Dataset excerpts:
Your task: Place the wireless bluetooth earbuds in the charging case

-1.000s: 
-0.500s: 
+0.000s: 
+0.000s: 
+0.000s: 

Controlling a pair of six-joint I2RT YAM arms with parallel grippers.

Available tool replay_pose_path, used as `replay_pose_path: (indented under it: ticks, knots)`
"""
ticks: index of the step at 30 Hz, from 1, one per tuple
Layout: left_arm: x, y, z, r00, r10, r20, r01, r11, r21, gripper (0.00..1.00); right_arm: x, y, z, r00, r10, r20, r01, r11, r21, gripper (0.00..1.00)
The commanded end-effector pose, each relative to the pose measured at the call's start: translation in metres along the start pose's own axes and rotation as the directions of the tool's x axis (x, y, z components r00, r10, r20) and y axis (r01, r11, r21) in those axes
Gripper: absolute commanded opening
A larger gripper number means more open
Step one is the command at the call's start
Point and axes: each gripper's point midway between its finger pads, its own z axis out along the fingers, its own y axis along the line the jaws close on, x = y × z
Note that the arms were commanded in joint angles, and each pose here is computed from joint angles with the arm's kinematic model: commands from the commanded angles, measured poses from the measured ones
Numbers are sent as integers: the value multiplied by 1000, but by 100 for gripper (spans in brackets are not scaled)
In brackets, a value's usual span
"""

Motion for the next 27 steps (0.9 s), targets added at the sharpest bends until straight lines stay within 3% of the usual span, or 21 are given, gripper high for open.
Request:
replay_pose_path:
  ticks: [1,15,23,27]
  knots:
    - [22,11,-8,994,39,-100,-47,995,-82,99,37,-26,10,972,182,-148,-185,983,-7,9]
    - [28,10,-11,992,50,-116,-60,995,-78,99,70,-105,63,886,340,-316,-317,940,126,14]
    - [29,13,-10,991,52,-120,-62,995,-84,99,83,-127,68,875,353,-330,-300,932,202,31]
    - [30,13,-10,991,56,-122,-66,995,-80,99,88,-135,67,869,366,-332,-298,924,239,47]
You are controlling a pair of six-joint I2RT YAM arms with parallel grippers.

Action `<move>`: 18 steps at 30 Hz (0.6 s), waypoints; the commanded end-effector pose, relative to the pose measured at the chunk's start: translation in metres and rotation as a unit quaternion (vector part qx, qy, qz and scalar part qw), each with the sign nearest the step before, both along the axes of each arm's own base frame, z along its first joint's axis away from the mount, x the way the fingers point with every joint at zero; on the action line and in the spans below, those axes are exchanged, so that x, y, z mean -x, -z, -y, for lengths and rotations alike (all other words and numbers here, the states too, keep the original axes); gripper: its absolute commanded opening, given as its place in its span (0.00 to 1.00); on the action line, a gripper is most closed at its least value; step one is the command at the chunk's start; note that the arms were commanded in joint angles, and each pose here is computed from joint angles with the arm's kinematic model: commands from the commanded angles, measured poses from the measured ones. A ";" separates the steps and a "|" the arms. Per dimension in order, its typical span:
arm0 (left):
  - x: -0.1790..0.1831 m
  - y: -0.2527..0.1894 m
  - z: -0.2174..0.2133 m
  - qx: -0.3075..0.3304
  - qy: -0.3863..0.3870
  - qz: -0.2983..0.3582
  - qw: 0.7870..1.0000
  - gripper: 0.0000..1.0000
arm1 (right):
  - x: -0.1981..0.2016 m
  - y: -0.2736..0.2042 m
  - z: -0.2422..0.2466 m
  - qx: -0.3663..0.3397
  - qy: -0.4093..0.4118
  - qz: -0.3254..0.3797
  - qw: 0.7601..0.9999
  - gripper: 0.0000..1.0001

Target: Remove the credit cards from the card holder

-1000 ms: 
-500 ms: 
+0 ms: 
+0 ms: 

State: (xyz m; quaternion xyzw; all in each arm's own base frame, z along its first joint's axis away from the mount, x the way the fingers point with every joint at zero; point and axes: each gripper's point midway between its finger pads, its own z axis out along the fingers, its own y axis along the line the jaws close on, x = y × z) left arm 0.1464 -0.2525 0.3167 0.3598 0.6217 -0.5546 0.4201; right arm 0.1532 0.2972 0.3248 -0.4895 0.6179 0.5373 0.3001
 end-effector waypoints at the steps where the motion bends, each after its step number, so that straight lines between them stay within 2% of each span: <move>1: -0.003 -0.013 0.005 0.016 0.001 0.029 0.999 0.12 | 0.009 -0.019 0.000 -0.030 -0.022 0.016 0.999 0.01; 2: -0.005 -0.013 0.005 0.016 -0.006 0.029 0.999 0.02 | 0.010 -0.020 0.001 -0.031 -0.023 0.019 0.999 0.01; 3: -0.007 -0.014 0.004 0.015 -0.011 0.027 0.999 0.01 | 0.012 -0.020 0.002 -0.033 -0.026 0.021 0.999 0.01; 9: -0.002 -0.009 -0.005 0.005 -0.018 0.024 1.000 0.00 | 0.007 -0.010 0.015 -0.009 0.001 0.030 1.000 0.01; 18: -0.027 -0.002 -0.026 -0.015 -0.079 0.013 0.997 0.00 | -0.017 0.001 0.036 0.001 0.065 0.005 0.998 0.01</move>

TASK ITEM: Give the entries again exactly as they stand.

THE COMPLETED TASK:
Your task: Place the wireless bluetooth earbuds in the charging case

-1.000s: 
-0.500s: 
+0.000s: 
+0.000s: 
+0.000s: 

Controlling a pair of six-joint I2RT YAM arms with parallel grippers.

Available tool replay_pose_path, used as `replay_pose_path: (indented under it: ticks, knots)`
"""
ticks: index of the step at 30 Hz, from 1, one per tuple
Layout: left_arm: x, y, z, r00, r10, r20, r01, r11, r21, gripper (0.00..1.00); right_arm: x, y, z, r00, r10, r20, r01, r11, r21, gripper (0.00..1.00)
The commanded end-effector pose, each relative to the pose measured at the call's start: translation in metres along the start pose's own axes and rotation as the directions of the tool's x axis (x, y, z components r00, r10, r20) and y axis (r01, r11, r21) in those axes
Gripper: absolute commanded opening
A larger gripper number means more open
Step one is the command at the call's start
Point and axes: each gripper's point midway between its finger pads, its own z axis out along the fingers, its own y axis along the line the jaws close on, x = y × z
Note that the arms were commanded in joint angles, and each pose here is computed from joint angles with the arm's kinematic model: commands from the commanded angles, measured poses from the measured ones
Numbers are sent as integers: the value multiplied by 1000, but by 100 for gripper (spans in brackets are not scaled)
In brackets, a value's usual span
"""

Motion for the next 27 steps (0.9 s), targets added at the sharpest bends until straight lines stay within 3% of the usual span, or 21 are given, gripper high for open.
Request:
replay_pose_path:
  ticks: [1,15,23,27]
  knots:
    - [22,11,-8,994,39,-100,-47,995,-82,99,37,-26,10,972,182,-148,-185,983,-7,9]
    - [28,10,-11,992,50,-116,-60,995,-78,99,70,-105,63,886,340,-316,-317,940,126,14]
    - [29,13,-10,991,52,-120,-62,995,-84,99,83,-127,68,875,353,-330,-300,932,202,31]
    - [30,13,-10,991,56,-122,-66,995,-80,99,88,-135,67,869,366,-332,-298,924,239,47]
You are controlling a pair of six-joint I2RT YAM arms with parallel grippers.

Action `<move>`: 18 steps at 30 Hz (0.6 s), waypoints; the commanded end-effector pose, relative to the pose measured at the chunk's start: translation in metres and rotation as a unit quaternion (vector part qx, qy, qz and scalar part qw), each with the sign nearest the step before, both along the axes of each arm's own base frame, z along its first joint's axis away from the mount, x the way the fingers point with every joint at zero; on the action line and in the spans below, those axes are exchanged, so that x, y, z mean -x, -z, -y, for lengths and rotations alike (all other words and numbers here, the states too, keep the original axes); gripper: its absolute commanded opening, given as its place in its span (0.00 to 1.00); on the action line, a gripper is most closed at its least value; step one is the command at the chunk's start; note that the arms were commanded in joint angles, and each pose here is computed from joint angles with the arm's kinematic model: commands from the commanded angles, measured poses from the measured ones. A ";" separates the steps and a "|" the arms. Per dimension in order, its typical span:
arm0 (left):
  - x: -0.1790..0.1831 m
  - y: -0.2527..0.1894 m
  - z: -0.2174..0.2133 m
  - qx: -0.3075..0.3304
  - qy: -0.3863..0.3870
  - qz: -0.2983..0.3582
  - qw: 0.7870..1.0000
  - gripper: 0.0000..1.0000
arm1 (right):
  - x: -0.1981..0.2016 m
  - y: -0.2736..0.2042 m
  - z: -0.2422..0.2466 m
  - qx: -0.3663..0.3397
  - qy: -0.4093..0.4118
  - qz: -0.3254..0.3797
  - qw: 0.7601..0.9999
  - gripper: 0.0000..1.0001

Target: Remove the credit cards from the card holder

-1000 ms: 
-500 ms: 
+0 ms: 
+0 ms: 

State: (xyz m; quaternion xyzw; all in each arm's own base frame, z along its first joint's axis away from the mount, x the way the fingers point with every joint at zero; point and axes: each gripper's point midway between its finger pads, its own z axis out along the fingers, its own y axis along the line the jaws close on, x = y × z) left arm 0.1464 -0.2525 0.3167 0.3598 0.6217 -0.5546 0.4201; right arm 0.1532 0.2972 0.3248 -0.4895 0.6179 0.5373 0.3001
 end-effector waypoints at the steps where the motion bends, each after its step number, so that straight lines between them stay within 2% of each span: <move>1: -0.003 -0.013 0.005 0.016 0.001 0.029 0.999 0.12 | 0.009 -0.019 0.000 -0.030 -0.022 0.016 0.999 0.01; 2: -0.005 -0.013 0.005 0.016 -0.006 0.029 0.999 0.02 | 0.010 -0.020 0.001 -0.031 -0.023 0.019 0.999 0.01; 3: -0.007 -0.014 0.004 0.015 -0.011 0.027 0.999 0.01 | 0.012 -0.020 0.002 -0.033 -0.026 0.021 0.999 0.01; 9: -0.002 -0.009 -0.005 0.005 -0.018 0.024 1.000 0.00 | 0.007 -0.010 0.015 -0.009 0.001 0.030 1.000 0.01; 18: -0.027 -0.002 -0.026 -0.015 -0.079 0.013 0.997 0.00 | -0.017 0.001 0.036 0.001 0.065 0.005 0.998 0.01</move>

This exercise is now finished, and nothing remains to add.